Speaking of your desire for this kind of particularity, you are a senior fellow at the Discovery Institute that studies and believes in Intelligent Design. How do you, as an Orthodox Jew, reconcile with this kind of generality – with the view of their being a hierarchy with a chief “designer” – while believing in and praying to a very specific God?

The important thing about Intelligent Design is that it is not a theory – which is something I think they need to make more clear. Nor is Intelligent Design an explanation. Intelligent Design is a challenge. It’s a challenge to evolution. It does not replace evolution with something else.

The question is not whether it replaces evolution, but whether it replaces God.

No, you see, Intelligent Design doesn’t tell you what is true; it tells you what is not true. It tells you that it cannot be that this whole process was random.

This is actually quite interesting. What is happening is that a religious interviewer is expressing concern that ID is a challenge to God as the designer. This puts ID creationists in a tough position. In order to sound “sciency”, they pretend that ID is not about God and say that the designer could be anything intelligent (God, gods, aliens). This is not science, and it is also not very good theology, as the interviewer indicates. As a result, ID creationists usually say one thing in debates (we can’t know who the designer is) and another in speeches to religious groups (obviously, the designer is God).

The thing is, there already are qualified people who constantly challenge evolutionary explanations. They are known as evolutionary biologists. We argue, we trash each other’s papers as peer reviewers, and we force one another to present more convincing data on even the smallest issues. The outside commentary by ID creationists — if indeed they are offering no testable alternatives (which they aren’t) — is not useful.
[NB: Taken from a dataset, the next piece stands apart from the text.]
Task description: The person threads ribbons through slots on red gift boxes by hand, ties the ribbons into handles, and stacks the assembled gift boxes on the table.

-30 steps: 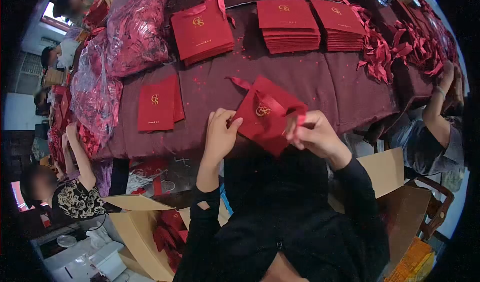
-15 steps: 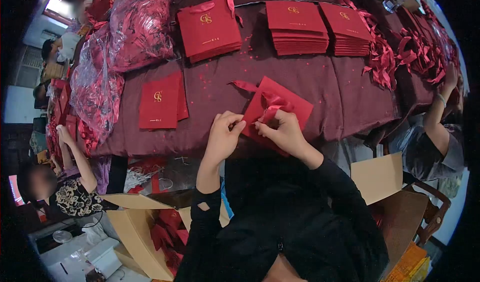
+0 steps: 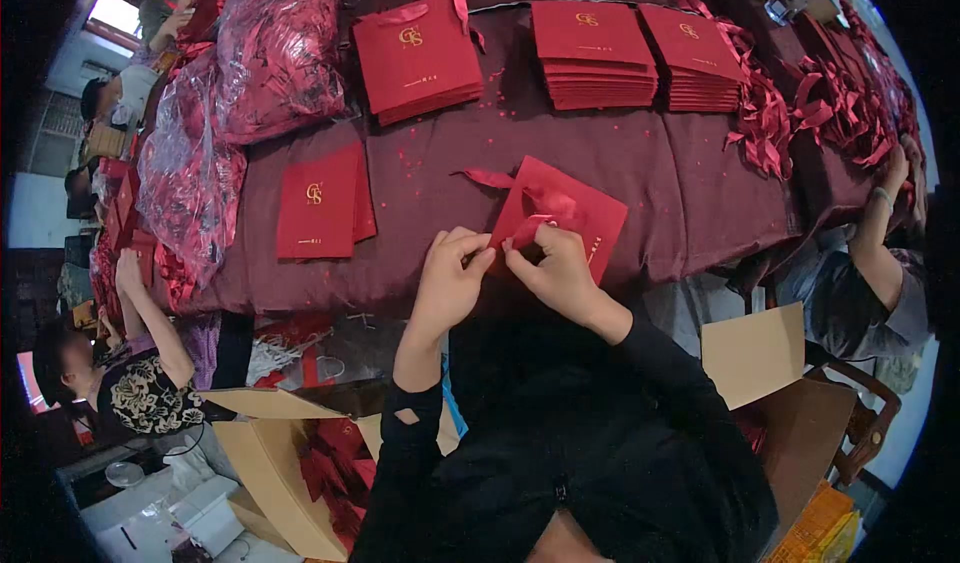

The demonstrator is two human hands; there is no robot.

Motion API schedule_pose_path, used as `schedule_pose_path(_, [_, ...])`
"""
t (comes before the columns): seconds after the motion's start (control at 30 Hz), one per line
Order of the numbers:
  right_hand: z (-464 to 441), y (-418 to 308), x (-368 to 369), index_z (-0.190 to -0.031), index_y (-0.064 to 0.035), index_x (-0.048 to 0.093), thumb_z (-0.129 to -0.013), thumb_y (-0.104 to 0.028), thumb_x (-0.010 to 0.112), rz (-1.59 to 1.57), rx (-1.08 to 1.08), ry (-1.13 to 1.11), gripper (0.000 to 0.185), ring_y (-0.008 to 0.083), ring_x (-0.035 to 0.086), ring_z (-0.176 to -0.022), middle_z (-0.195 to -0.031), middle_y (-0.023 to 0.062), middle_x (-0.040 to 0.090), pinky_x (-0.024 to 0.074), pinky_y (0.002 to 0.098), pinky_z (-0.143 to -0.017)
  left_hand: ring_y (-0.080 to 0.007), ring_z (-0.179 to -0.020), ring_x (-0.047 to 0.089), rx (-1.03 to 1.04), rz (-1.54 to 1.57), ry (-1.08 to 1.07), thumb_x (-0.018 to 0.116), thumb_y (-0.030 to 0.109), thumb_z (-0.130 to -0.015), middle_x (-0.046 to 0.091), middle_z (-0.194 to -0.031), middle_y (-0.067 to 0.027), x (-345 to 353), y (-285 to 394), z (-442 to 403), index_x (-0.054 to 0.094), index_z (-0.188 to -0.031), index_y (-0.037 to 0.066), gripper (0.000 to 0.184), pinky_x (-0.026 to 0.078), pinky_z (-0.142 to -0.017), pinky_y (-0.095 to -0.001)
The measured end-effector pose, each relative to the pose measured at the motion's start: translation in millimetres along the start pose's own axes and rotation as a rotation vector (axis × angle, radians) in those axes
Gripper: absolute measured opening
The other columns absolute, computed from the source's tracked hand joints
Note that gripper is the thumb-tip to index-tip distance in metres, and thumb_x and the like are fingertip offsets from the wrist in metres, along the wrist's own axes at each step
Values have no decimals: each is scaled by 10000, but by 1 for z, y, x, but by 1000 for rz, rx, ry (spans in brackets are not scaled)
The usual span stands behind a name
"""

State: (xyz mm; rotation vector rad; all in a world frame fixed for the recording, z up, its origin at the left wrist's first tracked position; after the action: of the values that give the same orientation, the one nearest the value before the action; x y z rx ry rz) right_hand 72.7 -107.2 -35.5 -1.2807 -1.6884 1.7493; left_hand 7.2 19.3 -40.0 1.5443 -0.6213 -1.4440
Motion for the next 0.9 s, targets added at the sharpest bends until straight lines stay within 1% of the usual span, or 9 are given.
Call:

Evolutionary biology will continue to study how complex features arise without creationists’ challenges because it is the job of science to explain such things. And they will do it in the field, in the lab, and in the peer-reviewed literature.

____________

1 Note that these are second-hand quotes so interpret them accordingly.

“‘I’m not pushing to have [ID] taught as an ‘alternative’ to Darwin, and neither are they,” he says in response to one question about Discovery’s agenda. ”What’s being pushed is to have Darwinism critiqued, to teach there’s a controversy. Intelligent design itself does not have any content.” George Gilder, interviewed in the Boston Globe, July 27, 2005.

“Easily the biggest challenge facing the ID community is to develop a full-fledged theory of biological design. We don’t have such a theory right now, and that’s a real problem. Without a theory, it’s very hard to know where to direct your research focus. Right now, we’ve got a bag of powerful intuitions, and a handful of notions such as “irreducible complexity” and “specified complexity”—but, as yet, no general theory of biological design.” Paul Nelson, interviewed in Touchstone vol 17, July/August, 2004.

“I also don’t think that there is really a theory of intelligent design at the present time to propose as a comparable alternative to the Darwinian theory, which is, whatever errors it might contain, a fully worked out scheme. There is no intelligent design theory that’s comparable. Working out a positive theory is the job of the scientific people that we have affiliated with the movement. Some of them are quite convinced that it’s doable, but that’s for them to prove…No product is ready for competition in the educational world.” Phillip Johnson, quoted in Berkeley Science Review, Spring 2006.